Kickstarter: funding your project

An interesting platform for obtaining funds for your project is at Kickstarter. Say you’re a local community history group, and you have a great idea for a project using Omeka to showcase some fascinating aspect of your region, but you need funds to hire someone to set it up for you. That kind of microproject probably wouldn’t attract the regular funding sources… but maybe the people browsing the projects on Kickstarter can help.  On Kickstarter, you describe your project. People pledge funds. If you get enough pledges to reach your target, the money is sent to you.

Seems to me it might be an interesting way of funding and promoting local archaeological projects to. Search ‘history’ in their current list of projects, and you’ll find projects such as:

Bring historical thinking and creative fun to kids in rural Georgia through make-believe, music, and games, and get a signed copy of Annette’s book!

$2,046 pledged
136% funded
successful
or,

Visually exploring and documenting significant historic industrial sites in the greater Pittsburgh area – using low altitude aerial photography

$424 pledged
141% funded
successful
It’s only open to American projects at the moment… but worth checking out!

Digital Media and Learning Competition: a digital archaeology moment?

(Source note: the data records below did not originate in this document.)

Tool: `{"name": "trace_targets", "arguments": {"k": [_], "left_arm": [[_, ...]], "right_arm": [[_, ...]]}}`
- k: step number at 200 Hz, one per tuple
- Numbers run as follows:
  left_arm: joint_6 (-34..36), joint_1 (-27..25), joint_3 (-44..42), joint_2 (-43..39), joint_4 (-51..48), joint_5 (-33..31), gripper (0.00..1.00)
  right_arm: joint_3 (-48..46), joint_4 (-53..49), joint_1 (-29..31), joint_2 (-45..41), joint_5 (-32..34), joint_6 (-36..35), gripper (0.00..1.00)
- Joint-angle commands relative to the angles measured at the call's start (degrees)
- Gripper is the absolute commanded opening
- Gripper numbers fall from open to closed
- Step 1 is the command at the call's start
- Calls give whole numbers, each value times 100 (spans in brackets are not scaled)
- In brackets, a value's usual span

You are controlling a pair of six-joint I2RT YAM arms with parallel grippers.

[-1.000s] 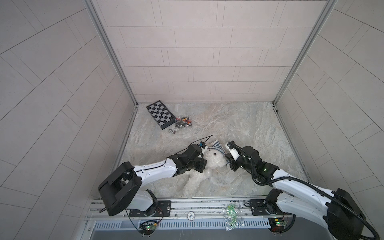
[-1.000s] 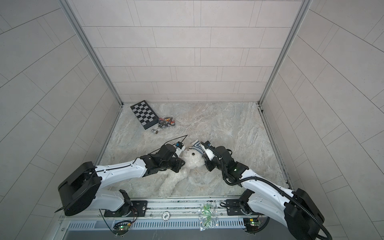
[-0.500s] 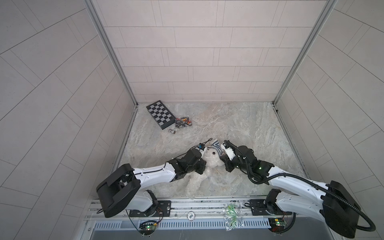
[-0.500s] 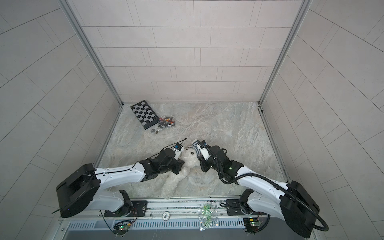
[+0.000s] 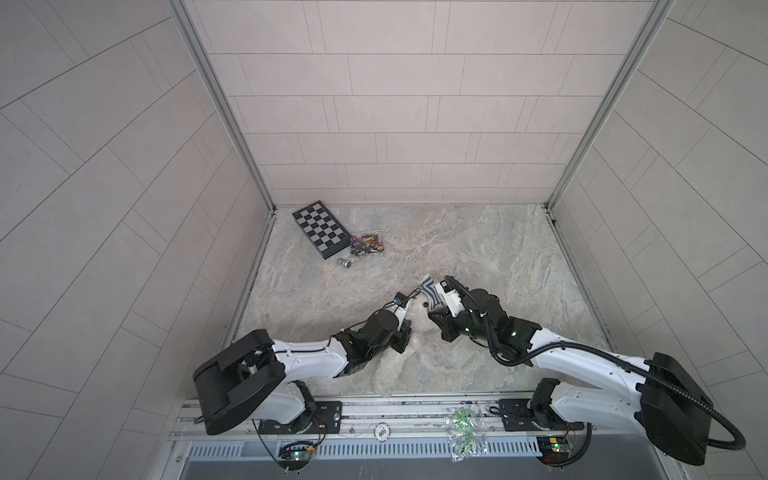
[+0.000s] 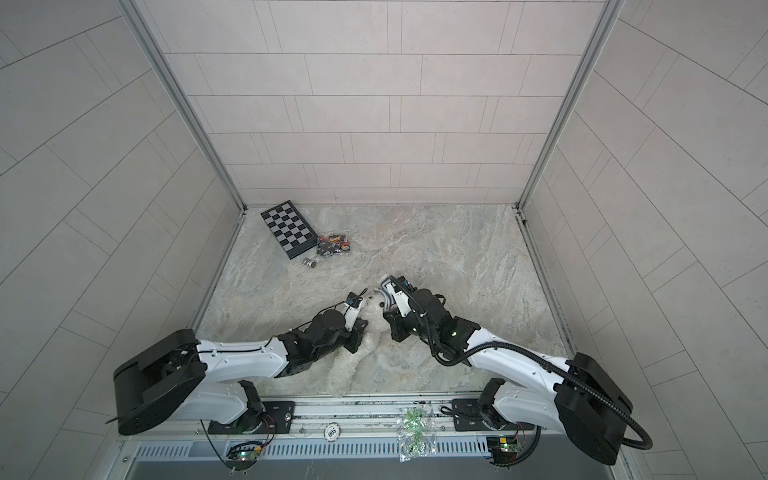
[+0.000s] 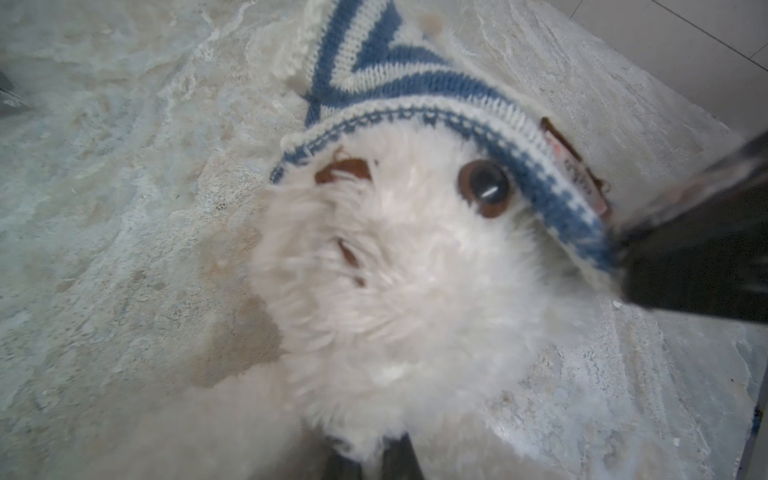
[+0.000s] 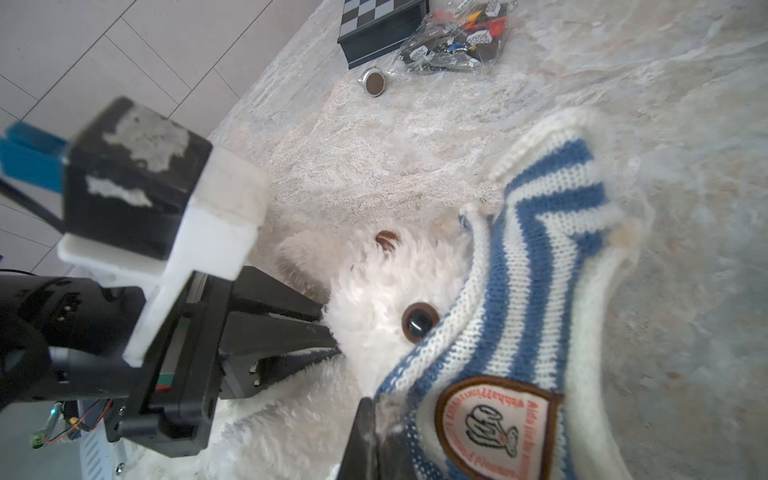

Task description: Dress the teddy bear

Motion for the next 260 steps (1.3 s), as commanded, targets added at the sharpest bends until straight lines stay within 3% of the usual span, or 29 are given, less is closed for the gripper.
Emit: {"name": "trace_targets", "arguments": {"k": [1, 91, 206, 260], "left_arm": [[374, -38, -328, -7, 902, -439, 0], [808, -193, -886, -1214, 1706, -615, 0], [1304, -193, -852, -3134, 1111, -803, 0], [1612, -193, -911, -3525, 786, -991, 0]], "right_arm": [[241, 132, 190, -6, -184, 326, 0], [993, -888, 560, -417, 456, 7, 0], [2841, -2590, 1769, -413, 1518, -1149, 24], [3863, -3576, 1893, -547, 2055, -1153, 32]]}}
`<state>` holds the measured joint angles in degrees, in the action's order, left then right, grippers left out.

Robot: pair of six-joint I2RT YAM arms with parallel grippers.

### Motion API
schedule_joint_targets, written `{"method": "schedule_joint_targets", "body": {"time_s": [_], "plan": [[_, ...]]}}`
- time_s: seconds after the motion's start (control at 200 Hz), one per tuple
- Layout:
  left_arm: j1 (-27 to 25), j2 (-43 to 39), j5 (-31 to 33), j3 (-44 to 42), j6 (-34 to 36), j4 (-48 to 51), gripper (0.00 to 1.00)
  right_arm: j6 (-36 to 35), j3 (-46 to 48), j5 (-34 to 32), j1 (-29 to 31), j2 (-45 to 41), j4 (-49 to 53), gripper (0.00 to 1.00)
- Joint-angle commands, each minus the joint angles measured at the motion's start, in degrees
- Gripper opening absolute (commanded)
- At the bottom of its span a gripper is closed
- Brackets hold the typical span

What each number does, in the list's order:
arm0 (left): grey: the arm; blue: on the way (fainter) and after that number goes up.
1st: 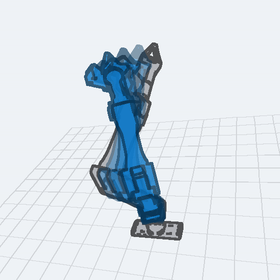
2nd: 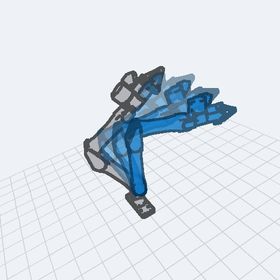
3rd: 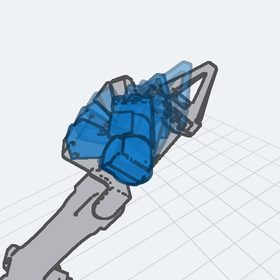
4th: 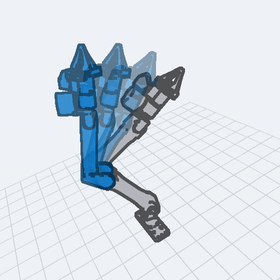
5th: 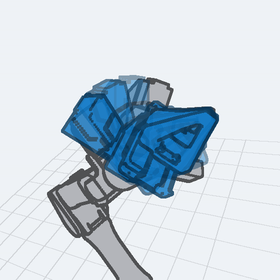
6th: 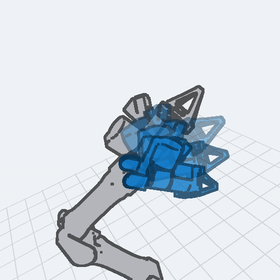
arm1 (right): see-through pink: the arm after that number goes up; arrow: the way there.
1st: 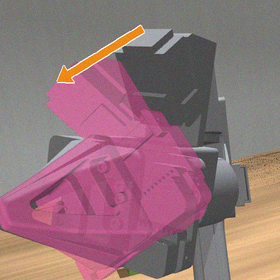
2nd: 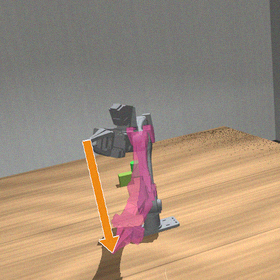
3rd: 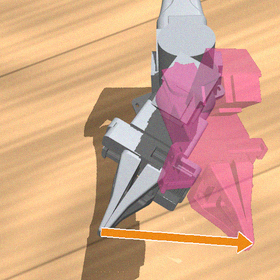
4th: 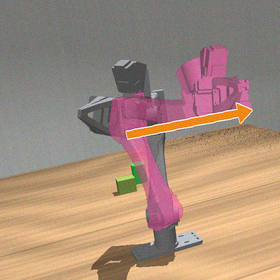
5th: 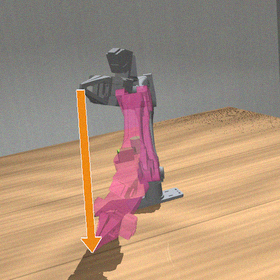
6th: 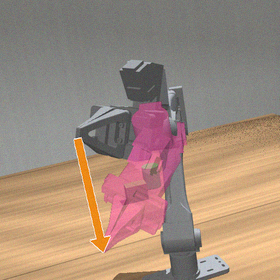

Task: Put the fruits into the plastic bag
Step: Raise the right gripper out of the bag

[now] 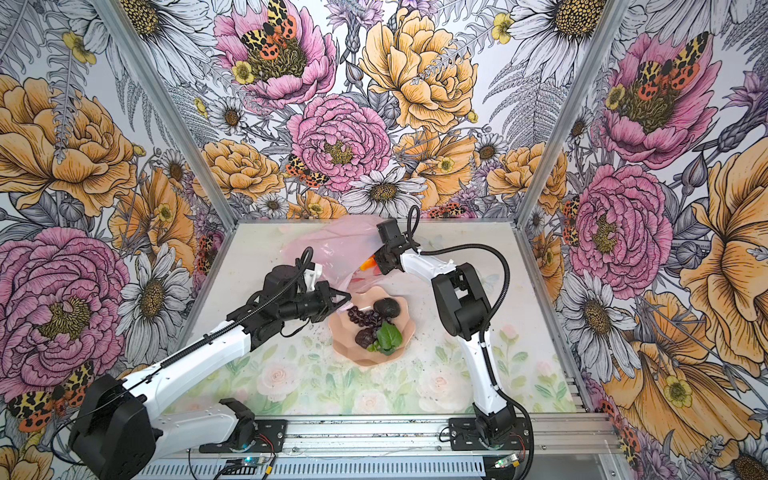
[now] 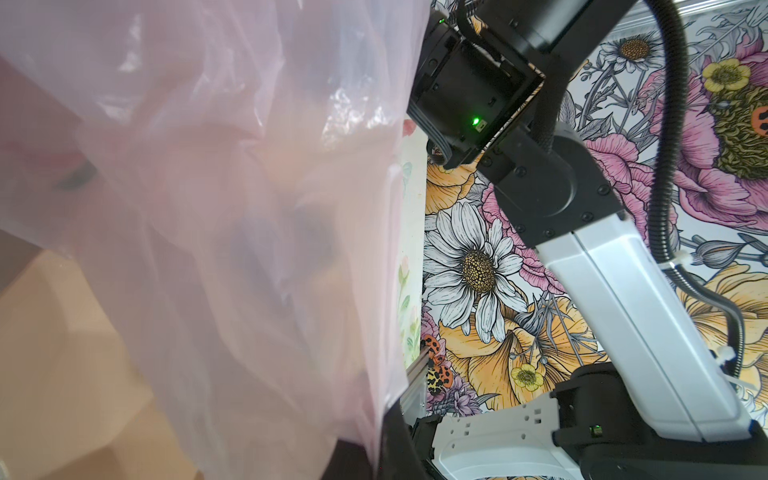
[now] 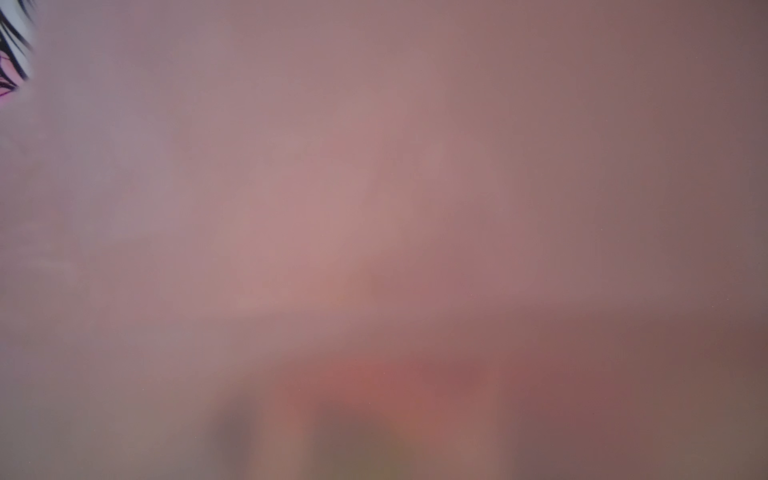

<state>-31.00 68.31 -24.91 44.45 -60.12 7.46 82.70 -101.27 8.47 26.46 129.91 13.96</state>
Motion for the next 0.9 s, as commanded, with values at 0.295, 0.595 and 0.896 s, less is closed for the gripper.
{"method": "schedule_joint_targets", "body": {"time_s": [0.295, 0.595, 0.896], "plan": [[1.05, 0.2, -0.48, 0.53, 0.26, -0.58, 0.0, -5.69, -0.18, 26.73, -1.58, -0.83, -7.33, 0.89], [4.57, 0.28, -1.47, 2.08, 1.4, 0.69, 0.0, -18.48, 2.79, 46.57, -3.84, -7.25, 10.41, 0.94], [6.77, 0.26, -1.25, 2.27, 1.24, -0.2, 0.0, -35.54, 5.73, 46.37, -5.45, -12.59, 32.01, 0.99]]}}
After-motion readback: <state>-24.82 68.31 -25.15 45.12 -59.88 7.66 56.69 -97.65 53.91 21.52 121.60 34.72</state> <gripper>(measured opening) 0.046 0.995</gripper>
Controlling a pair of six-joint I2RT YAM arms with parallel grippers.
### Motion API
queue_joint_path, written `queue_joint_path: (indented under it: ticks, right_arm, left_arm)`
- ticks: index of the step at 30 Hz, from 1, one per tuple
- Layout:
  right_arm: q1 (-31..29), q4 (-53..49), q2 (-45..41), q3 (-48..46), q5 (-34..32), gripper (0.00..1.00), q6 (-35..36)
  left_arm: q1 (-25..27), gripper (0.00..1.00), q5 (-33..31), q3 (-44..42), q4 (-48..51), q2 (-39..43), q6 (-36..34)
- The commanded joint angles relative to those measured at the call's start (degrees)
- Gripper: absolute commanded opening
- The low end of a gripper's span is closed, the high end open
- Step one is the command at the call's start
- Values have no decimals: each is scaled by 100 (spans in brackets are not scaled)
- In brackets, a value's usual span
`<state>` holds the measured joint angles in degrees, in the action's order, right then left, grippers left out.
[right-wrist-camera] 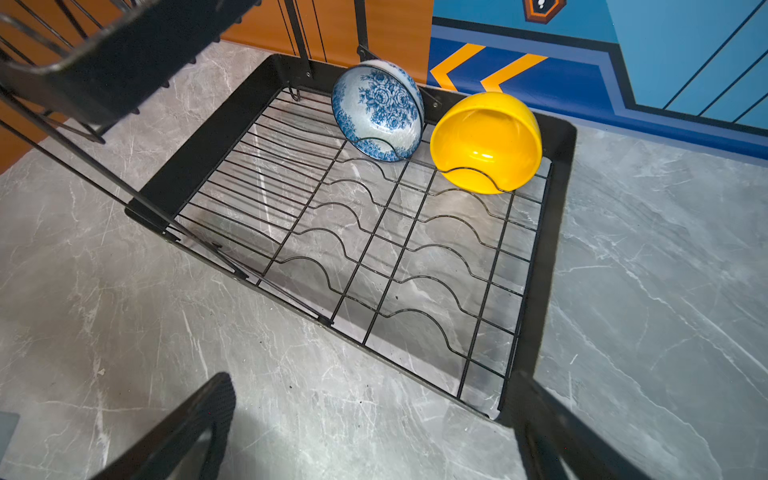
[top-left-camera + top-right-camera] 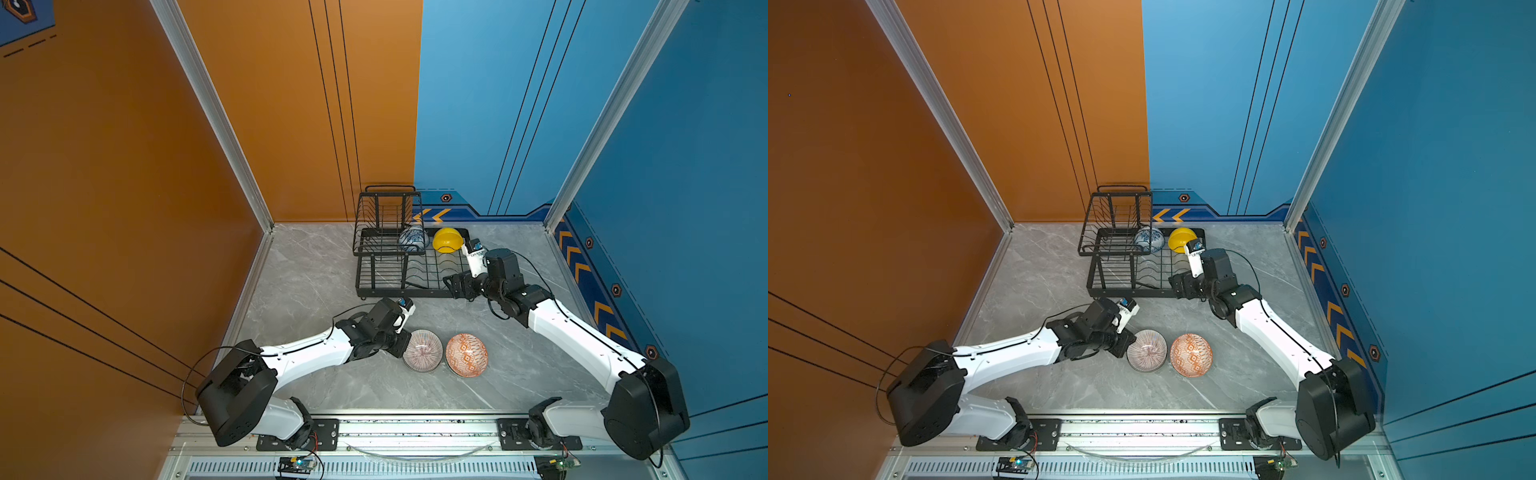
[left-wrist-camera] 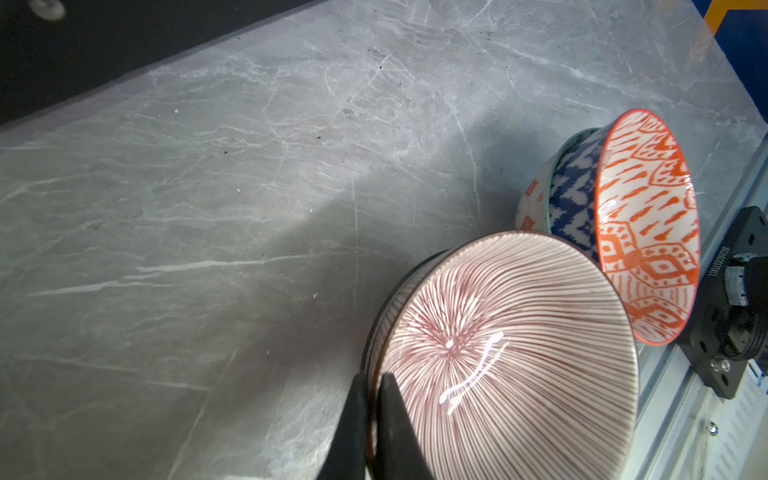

The following appeared on my ‘discussion’ page this morning:

We would like you and your readers to consider applying for and to help get out the word about our second (2008 HASTAC/MacArthur Foundation Digital Media and Learning Competition. It’s a $2 Million Competition. Focus: Participatory Learning
Application Deadline: October 15, 2008
Full information at: http://www.dmlcompetition.net
Awards will be made in two categories:

Innovation in Participatory Learning Awards support large-scale digital learning projects
$30,000-$250,000

Young Innovator Awards are targeted at 18-25 year olds
$5,000-$30,000

Full information at: http://www.dmlcompetition.net

I would be interested in putting in an application for myself, but the thought occurs: there are a lot of digital media/archaeology types out there, with great ideas and motivation, but not so much funding perhaps. Why don’t we put together a collaborative proposal?